(Stored items)
_ _ _ _

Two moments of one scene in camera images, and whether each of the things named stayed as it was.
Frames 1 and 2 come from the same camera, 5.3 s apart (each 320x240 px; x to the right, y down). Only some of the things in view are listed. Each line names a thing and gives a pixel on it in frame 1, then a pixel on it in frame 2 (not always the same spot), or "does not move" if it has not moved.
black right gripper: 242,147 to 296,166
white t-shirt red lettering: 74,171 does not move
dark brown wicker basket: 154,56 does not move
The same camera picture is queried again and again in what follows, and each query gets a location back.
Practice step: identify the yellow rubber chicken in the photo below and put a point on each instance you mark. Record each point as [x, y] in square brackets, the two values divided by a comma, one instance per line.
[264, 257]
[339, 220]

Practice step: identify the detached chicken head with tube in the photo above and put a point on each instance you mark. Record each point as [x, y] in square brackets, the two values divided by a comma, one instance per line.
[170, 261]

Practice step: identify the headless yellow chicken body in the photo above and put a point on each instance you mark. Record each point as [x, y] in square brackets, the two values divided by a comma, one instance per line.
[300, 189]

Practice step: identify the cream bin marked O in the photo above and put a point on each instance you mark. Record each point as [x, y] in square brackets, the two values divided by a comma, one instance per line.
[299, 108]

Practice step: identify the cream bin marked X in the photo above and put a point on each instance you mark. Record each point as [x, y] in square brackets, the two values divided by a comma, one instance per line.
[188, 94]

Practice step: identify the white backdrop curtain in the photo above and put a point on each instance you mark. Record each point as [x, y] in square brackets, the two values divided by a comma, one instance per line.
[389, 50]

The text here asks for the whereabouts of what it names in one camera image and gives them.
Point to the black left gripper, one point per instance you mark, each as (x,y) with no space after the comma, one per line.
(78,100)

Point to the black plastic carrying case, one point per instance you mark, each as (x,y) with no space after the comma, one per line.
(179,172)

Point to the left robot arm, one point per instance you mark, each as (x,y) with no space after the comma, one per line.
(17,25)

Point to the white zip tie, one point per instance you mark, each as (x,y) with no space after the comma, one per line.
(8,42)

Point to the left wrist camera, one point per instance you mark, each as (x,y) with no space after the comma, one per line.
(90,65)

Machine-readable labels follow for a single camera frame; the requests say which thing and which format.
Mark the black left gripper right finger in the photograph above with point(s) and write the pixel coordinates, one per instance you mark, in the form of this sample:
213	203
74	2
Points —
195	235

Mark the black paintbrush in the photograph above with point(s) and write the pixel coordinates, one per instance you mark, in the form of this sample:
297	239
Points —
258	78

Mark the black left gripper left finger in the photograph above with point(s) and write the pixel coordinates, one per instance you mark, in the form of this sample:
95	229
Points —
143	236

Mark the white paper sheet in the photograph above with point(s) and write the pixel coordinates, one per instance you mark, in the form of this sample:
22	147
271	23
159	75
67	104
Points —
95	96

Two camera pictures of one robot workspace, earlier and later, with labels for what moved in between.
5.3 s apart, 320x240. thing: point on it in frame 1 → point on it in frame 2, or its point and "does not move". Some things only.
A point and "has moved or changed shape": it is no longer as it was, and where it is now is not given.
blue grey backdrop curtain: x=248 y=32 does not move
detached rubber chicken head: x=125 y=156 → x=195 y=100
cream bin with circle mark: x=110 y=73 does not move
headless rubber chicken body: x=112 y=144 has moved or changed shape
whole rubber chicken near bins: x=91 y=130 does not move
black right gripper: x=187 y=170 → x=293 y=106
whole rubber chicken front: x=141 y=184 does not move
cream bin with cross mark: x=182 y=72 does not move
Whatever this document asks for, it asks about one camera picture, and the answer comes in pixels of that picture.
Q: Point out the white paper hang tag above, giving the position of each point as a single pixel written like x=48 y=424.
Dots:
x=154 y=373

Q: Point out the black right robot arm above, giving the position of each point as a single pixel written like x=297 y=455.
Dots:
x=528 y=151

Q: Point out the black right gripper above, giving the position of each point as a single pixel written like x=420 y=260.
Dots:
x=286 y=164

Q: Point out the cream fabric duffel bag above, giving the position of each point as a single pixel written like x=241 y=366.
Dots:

_ _ _ _

» Exercise instructions
Scanning the data above, copy out every line where "whole" is found.

» Written reply
whole rubber chicken near bins: x=91 y=130 does not move
whole rubber chicken front: x=141 y=184 does not move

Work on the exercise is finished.